MongoDB Schema Designer
Design a MongoDB schema that's optimized for your access patterns — not just a translation of a relational schema. Includes embed-vs-reference decisions, indexes for the queries that matter, and validation rules to prevent bad data.
When to use
- Starting a new project that's chosen MongoDB
- Migrating from SQL to MongoDB and need to redesign (don't just translate tables)
- Performance-tuning an existing schema where queries are slow
Prompt
You are a senior MongoDB architect. Design a MongoDB schema optimized for the
access patterns described below. NoSQL design is access-pattern-first; structure
follows queries.
## Input
**Domain description:**
{{domain_description}}
**Top access patterns (CRITICAL):**
{{access_patterns}}
**Expected scale:**
{{scale}}
## Output
Produce four sections.
### 1. Access pattern analysis
For each access pattern from the input:
- Pattern: "Get all orders for a customer in the last 30 days"

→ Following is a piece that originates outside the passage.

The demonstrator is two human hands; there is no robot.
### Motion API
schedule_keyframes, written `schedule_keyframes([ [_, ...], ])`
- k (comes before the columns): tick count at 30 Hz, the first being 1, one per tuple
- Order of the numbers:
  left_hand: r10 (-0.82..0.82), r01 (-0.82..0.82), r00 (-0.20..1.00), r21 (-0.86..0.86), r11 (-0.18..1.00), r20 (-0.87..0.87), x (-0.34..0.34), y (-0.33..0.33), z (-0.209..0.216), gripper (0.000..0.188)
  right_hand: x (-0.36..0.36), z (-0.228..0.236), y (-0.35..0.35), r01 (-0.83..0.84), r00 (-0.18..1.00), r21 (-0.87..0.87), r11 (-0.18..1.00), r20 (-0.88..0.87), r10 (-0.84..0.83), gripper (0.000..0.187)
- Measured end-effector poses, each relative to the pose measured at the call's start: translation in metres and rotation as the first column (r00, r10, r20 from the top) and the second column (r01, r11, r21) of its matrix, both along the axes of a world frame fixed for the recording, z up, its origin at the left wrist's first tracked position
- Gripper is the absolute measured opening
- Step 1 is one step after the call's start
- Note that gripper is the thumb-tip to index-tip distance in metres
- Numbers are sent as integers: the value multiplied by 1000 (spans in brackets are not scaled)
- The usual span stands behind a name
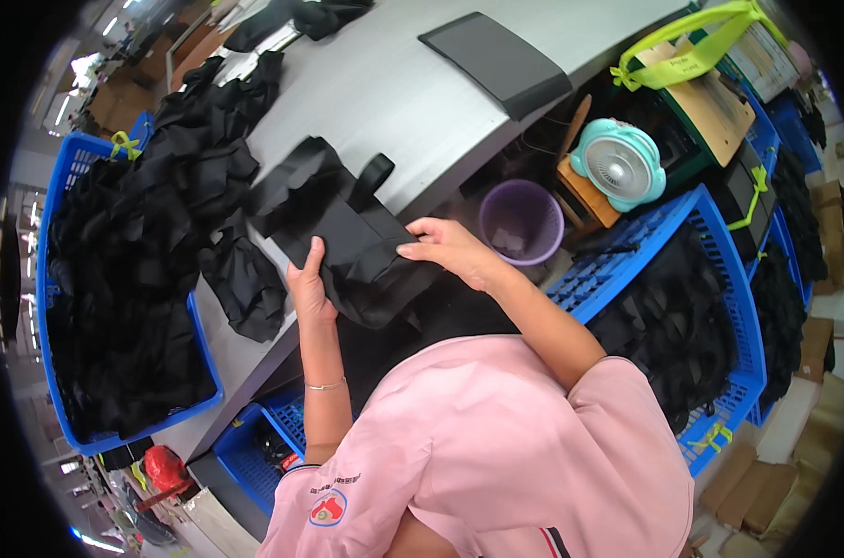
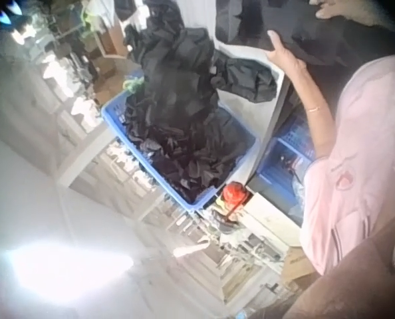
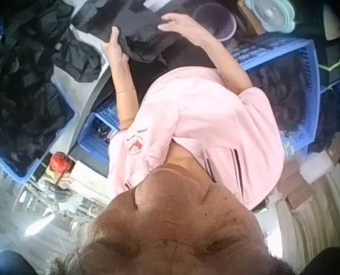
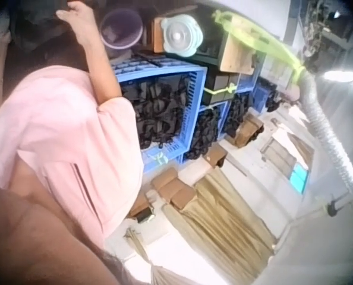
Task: Sorting, inspecting, and folding black fabric pieces at an industrial workstation.
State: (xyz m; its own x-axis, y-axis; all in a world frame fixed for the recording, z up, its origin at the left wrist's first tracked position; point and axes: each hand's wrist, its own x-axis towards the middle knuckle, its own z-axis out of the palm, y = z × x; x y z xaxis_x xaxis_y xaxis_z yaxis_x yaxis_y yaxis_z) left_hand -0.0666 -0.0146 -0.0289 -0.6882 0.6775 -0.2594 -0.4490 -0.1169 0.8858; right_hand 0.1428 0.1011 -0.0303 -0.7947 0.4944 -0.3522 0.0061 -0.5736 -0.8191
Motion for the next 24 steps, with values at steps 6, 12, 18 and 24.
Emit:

- Frequency: high / medium / low
- Latency target: e.g., <50ms p95
- Access type: read-heavy / write-heavy / mixed
- Implication for schema: e.g., "embed recent orders into customer doc, archive old to separate collection"
### 2. Schema rationale
Explain key decisions:
**Embed vs reference**
For each relationship, decide:
- **Embed** when:
- One-to-few (typically <100 children)
- Children are queried with the parent in the same request
- Children rarely change independently
- Total document size stays well under 16MB
- **Reference** when:
- One-to-many or many-to-many (children >100)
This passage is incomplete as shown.